×

ニュース

三原出身の故砂本三郎さん 2度の従軍体験を絵日記に 戦場の死 「現実」写す130枚 戦後80年の今夏出版

 死、死、そして死。130枚のスケッチが、戦争に青春を散らした日本兵たちの最期を写し出す。三原市出身の砂本三郎さん(1997年、79歳で死去)が「鎮魂」と題して残した絵日記が戦後80年の今夏、「無名兵士の戦場スケッチブック」として出版された。(木原由維)

 砂本さんは20代で日中戦争、太平洋戦争と2度従軍した。戦後はサラリーマン生活を送り、56歳で脳梗塞を発症。左半身にまひが残る中、写経と静物画を独学で始めた。画風は子どもの絵のように素朴な一方、「伝えなければ」という切実さがある。

 激戦の中国戦線が舞台の第一部。すぐ目の前の兵士や民間人にいきなり弾丸が飛んできて人生が終わっていく「日常」を描く。初めて戦友の死を直視したスケッチには「岡崎」「橋本」と一人一人の名を記し、「腹部貫通のた打ち廻(まわ)る」「顔色は青黒」と最期の瞬間まで克明につづる。捕虜の拷問や殺害など日本軍の加害も捉え、血肉を描く赤い絵の具に戦争の不条理への怒りがこもる。

 中部太平洋ウェーク島の戦場を描く第二部は、食糧不足による飢餓が主題。「いろはカルタ」風に、自らの作句に人物画を添えた。砂本さん本人とみられる兵士は痩せ細り、あばら骨が浮き出ている。「〓(〓は○の中に「ほ」) 骨と皮 弾丸も兵器も 持てぬなり」

 晩年を共に過ごした息子の弘行さん(73)=東京都=は「父は口癖のように『生きているんじゃなく、生かされているんだ』と繰り返していた」と振り返る。

 戦争を巡る記録映画や著書を多く持つ映像ディレクターの渡辺考さん(58)=那覇市=が解説を執筆。砂本さんが生まれた三原市を訪ね、東京の遺族や歴史学者にも取材を重ねて足跡を掘り起こした。「戦争の現実を一兵卒の視点で描いた、ほかに類を見ない記録。

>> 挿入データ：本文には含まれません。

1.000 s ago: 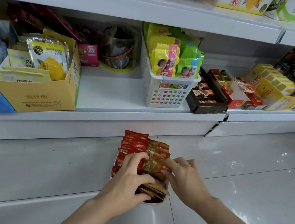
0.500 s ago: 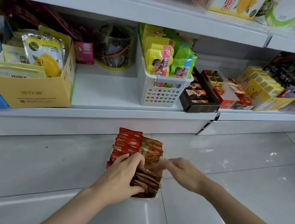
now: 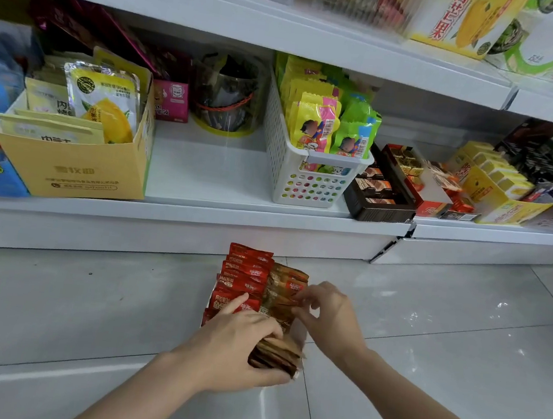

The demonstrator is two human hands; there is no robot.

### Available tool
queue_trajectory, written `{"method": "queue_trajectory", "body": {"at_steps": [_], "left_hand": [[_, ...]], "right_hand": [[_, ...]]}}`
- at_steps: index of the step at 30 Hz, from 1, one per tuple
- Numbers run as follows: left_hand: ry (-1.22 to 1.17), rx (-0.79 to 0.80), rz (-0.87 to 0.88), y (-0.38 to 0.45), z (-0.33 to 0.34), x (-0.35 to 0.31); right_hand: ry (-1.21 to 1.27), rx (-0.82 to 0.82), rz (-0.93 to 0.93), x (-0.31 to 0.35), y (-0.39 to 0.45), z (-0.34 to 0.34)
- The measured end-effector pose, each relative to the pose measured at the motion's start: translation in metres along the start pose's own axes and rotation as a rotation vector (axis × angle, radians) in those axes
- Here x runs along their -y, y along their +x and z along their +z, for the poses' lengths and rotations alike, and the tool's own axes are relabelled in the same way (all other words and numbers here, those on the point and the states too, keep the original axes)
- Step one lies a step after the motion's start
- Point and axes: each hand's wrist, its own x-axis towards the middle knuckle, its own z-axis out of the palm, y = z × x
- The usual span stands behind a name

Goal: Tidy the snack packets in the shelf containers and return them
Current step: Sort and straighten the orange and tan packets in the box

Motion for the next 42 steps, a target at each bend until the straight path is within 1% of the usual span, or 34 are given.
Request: {"method": "queue_trajectory", "body": {"at_steps": [3, 5, 6, 8, 10, 11, 12, 13, 16, 19, 21, 25, 30, 35, 40, 42], "left_hand": [[0.013, -0.010, 0.003, 0.005, -0.005, -0.009], [0.042, -0.021, 0.007, 0.008, -0.007, -0.011], [0.048, -0.014, -0.003, 0.010, -0.007, -0.011], [0.035, 0.015, -0.042, 0.012, -0.009, -0.010], [-0.026, 0.015, -0.078, 0.012, -0.010, -0.009], [-0.086, 0.008, -0.110, 0.012, -0.010, -0.008], [-0.154, -0.001, -0.154, 0.012, -0.009, -0.007], [-0.222, -0.009, -0.205, 0.012, -0.008, -0.005], [-0.411, -0.030, -0.354, 0.013, -0.006, -0.001], [-0.514, -0.032, -0.411, 0.014, -0.010, 0.000], [-0.538, 0.002, -0.389, 0.014, -0.013, -0.002], [-0.546, 0.115, -0.289, 0.009, -0.014, -0.003], [-0.641, 0.144, -0.258, 0.002, -0.013, 0.004], [-0.645, 0.150, -0.263, 0.003, -0.014, 0.005], [-0.643, 0.114, -0.250, 0.004, -0.010, 0.004], [-0.665, 0.069, -0.235, 0.005, -0.008, 0.002]], "right_hand": [[-0.096, 0.049, 0.016, 0.002, -0.003, 0.010], [-0.052, 0.009, 0.017, 0.005, -0.004, 0.011], [0.015, -0.022, 0.030, 0.005, -0.004, 0.008], [0.225, -0.098, 0.134, 0.005, -0.004, -0.006], [0.579, -0.195, 0.297, 0.006, -0.004, -0.027], [0.759, -0.215, 0.346, 0.007, -0.005, -0.039], [0.874, -0.222, 0.362, 0.007, -0.007, -0.050], [0.910, -0.214, 0.352, 0.006, -0.010, -0.060], [0.922, -0.167, 0.325, 0.005, -0.018, -0.072], [0.923, -0.096, 0.338, 0.006, -0.021, -0.069], [0.980, -0.073, 0.355, 0.009, -0.020, -0.065], [1.090, -0.035, 0.400, 0.017, -0.020, -0.062], [1.142, 0.013, 0.442, 0.019, -0.020, -0.058], [1.147, -0.012, 0.480, 0.020, -0.018, -0.056], [1.121, -0.125, 0.520, 0.021, -0.016, -0.048], [1.050, -0.159, 0.496, 0.024, -0.017, -0.043]]}}
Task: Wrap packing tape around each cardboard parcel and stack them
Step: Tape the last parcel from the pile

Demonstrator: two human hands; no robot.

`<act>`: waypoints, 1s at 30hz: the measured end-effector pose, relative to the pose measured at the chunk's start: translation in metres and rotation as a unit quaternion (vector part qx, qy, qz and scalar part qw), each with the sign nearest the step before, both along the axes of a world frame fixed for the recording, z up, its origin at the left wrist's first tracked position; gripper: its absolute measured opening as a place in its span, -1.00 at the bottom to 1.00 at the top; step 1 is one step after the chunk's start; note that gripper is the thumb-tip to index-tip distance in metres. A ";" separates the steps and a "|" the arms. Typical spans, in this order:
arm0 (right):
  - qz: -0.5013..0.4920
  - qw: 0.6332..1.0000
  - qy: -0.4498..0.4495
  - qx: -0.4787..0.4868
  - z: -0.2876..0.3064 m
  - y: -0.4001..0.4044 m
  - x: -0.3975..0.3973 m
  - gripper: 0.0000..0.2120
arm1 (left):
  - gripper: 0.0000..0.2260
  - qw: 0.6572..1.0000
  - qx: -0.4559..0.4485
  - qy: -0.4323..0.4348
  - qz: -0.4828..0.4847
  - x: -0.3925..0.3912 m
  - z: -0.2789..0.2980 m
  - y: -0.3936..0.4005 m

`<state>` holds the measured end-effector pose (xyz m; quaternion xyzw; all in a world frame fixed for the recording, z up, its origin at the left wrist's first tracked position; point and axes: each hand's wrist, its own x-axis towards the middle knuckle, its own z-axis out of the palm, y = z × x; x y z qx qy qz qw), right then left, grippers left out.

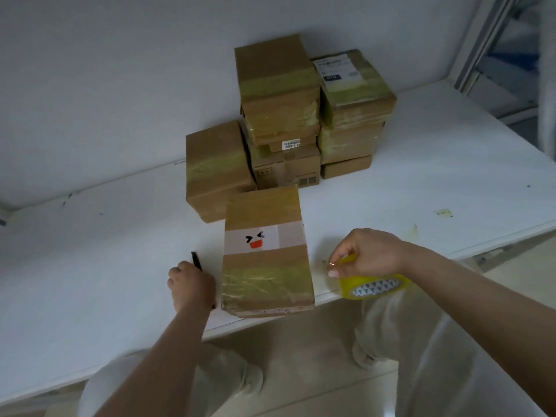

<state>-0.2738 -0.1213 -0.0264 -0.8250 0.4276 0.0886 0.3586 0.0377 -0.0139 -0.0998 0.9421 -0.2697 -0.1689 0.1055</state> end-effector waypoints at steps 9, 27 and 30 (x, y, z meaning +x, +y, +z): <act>-0.029 0.999 -0.022 0.011 -0.004 0.006 -0.005 -0.79 | -0.77 0.997 -0.025 0.066 -0.031 0.020 -0.003 0.023; -0.120 0.990 -0.058 -0.046 0.009 0.030 -0.015 -0.88 | -0.71 0.859 0.097 0.130 -0.486 -0.131 0.140 0.007; -0.119 0.987 -0.041 -0.095 0.015 0.035 -0.013 -0.85 | -0.76 0.862 0.116 0.096 -0.484 -0.148 0.135 -0.005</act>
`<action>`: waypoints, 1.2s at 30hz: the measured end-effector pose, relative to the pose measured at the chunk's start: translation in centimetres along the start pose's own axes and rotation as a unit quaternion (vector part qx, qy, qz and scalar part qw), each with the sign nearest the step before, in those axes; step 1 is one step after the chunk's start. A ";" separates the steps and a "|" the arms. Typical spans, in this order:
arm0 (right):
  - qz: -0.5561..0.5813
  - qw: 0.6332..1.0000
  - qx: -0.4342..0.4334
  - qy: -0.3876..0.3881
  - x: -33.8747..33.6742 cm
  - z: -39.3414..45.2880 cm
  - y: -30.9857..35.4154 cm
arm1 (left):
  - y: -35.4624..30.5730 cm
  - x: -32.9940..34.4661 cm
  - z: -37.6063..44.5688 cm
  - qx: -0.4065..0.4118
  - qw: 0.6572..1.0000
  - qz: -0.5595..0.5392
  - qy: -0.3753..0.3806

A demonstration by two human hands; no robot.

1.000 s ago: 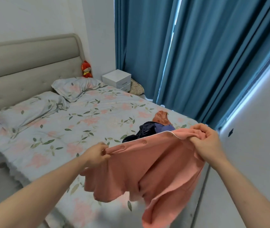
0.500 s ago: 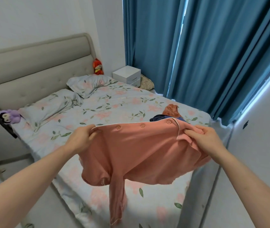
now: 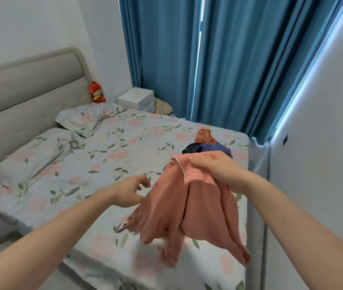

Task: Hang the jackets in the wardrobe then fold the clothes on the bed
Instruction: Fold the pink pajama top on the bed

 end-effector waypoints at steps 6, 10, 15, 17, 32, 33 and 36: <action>-0.020 0.999 0.024 0.011 5.7 -0.7 -0.7 | -7.6 -3.0 -2.4 0.134 0.963 -0.232 -0.032; -0.034 0.998 0.044 0.000 5.9 -2.0 -1.4 | -8.0 -4.4 -1.8 0.151 0.959 -0.207 -0.124; 0.021 0.997 0.055 -0.057 5.7 -4.4 -3.0 | -8.2 -3.5 -2.1 0.201 0.958 -0.141 -0.150; 0.011 0.993 0.044 -0.107 5.1 -5.6 -4.8 | -7.8 -3.9 -1.8 0.180 0.951 -0.172 -0.182; -0.049 0.967 0.029 -0.247 13.6 -7.1 -7.8 | -10.8 -7.6 -0.6 0.146 0.976 -0.095 -0.131; -0.060 0.964 0.035 -0.258 13.3 -6.7 -8.1 | -11.0 -7.7 -0.6 0.139 0.977 -0.112 -0.116; -0.084 0.969 0.031 -0.231 12.7 -5.8 -8.8 | -11.4 -7.6 -1.0 0.103 0.979 -0.168 -0.053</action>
Point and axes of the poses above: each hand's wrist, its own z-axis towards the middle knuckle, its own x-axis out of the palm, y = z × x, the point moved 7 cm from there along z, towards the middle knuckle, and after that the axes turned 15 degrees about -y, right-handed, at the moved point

飢えと恐怖で理性を失っていく兵士たちの姿から目を背けてはいけない」と語る。筑摩書房、3080円。

  --------------------

女優秋吉久美子さん 出版に奔走した思い語る

衝撃で涙湧いた。体験継承の一歩に

 砂本さんの死去から四半世紀、遺族の元で眠っていたスケッチブックを「世に出さないといけない」と奔走したのは、女優の秋吉久美子さんだった。数年前、遺族とその友人たちが回覧していたスケッチを偶然目にし、旧知の編集者に強く出版を薦めた。秋吉さんに思いを語ってもらった。(聞き手は木原由維)

 行きつけの店で、回覧の場に居合わせた。最初に見た時、衝撃で動けなくなり、涙が湧き上がってきた。すぐ隣で人が死に、泣き叫ぶ人をそのままに隊列が進んでいく。当時の戦地に連れて行かれたような感覚を覚えた。

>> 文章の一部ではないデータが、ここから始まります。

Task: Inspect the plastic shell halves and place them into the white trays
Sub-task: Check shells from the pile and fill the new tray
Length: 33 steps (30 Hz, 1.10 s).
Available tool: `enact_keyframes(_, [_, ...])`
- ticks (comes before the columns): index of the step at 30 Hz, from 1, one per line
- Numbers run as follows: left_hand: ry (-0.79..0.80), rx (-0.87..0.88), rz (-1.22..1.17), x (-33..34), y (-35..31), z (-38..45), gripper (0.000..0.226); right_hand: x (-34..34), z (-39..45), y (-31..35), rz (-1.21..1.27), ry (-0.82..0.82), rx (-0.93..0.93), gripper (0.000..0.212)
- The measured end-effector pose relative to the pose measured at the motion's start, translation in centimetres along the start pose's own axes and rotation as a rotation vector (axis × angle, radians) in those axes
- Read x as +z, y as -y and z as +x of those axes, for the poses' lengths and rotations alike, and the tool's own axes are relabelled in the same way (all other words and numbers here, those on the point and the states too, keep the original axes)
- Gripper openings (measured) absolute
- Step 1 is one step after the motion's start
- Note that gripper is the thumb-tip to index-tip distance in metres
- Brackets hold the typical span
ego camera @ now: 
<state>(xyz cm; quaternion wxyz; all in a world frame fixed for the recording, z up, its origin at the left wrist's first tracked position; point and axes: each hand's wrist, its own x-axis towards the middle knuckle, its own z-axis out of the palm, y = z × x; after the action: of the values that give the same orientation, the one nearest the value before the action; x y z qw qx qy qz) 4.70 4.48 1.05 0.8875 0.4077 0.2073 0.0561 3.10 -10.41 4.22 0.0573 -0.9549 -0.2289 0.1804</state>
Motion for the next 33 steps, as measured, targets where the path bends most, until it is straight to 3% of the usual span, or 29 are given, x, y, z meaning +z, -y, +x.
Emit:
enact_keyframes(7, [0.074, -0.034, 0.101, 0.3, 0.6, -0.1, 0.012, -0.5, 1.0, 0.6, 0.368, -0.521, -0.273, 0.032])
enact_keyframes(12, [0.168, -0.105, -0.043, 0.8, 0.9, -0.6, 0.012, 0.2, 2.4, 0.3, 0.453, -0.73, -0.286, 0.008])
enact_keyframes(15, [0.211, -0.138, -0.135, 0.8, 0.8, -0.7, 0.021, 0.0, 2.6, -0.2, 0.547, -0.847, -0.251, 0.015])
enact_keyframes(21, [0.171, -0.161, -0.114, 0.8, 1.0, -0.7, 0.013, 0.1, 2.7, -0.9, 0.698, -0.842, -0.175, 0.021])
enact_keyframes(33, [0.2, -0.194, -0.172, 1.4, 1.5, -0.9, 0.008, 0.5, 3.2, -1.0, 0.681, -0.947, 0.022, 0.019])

 尋常小学校を卒業後に戦地に送られた砂本さんは、絵も字も巧みというわけではない。ただ本人が目撃した事実をありのまま描いた。一人一人の特徴をよくつかみ、一生懸命な筆遣いに執念が宿る。理屈や論理を突き抜けた表現だと感じる。

 砂本さんが上官の命令を裏切り、捕虜の少年を逃がした絵がある。人命だけでなく感情も奪う戦争を体験しても、人を思う心を忘れなかったことが分かる。戦友の顔を描く時、その一人一人を思い出し、痛みとともに必死に描いたのだろう。

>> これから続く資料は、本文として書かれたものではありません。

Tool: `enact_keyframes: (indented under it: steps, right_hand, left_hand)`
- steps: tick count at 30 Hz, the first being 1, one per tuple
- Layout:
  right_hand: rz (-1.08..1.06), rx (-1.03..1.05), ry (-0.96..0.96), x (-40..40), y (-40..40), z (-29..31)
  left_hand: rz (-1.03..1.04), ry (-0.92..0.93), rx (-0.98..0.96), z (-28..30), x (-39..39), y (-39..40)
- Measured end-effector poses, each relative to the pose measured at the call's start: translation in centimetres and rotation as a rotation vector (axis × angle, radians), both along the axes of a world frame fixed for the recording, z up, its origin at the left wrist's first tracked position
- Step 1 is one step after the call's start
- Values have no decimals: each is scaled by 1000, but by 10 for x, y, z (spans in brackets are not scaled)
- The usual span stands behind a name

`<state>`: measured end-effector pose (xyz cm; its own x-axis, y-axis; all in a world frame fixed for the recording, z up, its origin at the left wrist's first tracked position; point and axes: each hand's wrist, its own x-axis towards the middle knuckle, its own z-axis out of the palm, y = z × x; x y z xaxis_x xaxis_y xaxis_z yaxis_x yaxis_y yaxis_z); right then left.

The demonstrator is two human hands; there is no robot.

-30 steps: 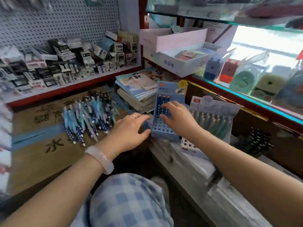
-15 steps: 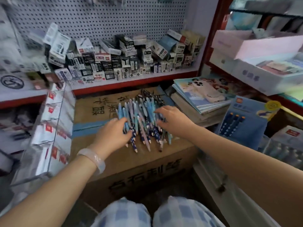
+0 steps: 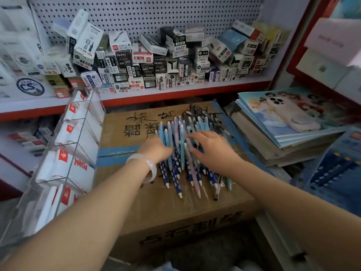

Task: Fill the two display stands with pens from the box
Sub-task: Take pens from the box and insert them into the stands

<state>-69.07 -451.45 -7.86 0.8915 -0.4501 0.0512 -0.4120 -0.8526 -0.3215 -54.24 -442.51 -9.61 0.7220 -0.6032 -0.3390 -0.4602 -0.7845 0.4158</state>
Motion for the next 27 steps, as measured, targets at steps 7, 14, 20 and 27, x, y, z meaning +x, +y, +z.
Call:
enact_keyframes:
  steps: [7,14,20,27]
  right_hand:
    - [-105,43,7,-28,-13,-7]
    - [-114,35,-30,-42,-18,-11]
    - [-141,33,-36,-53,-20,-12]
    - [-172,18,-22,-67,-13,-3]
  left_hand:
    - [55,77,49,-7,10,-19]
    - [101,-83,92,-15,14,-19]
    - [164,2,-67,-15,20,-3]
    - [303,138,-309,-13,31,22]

 今、ウクライナやガザを見る時、遠い出来事として捉えていないだろうか。スケッチは現実で、砂本さんのような兵士は無数にいた。今日を生きる私たちのこととして受け止めないといけない。

 初めて原爆ドームを訪れた時、「皆に見てもらいたい」と感じた。同じように、この本をまずは手に取り、めくってほしい。それぞれの感性で向き合ってもらえればいい。継承への一歩につながるよう、心から願う。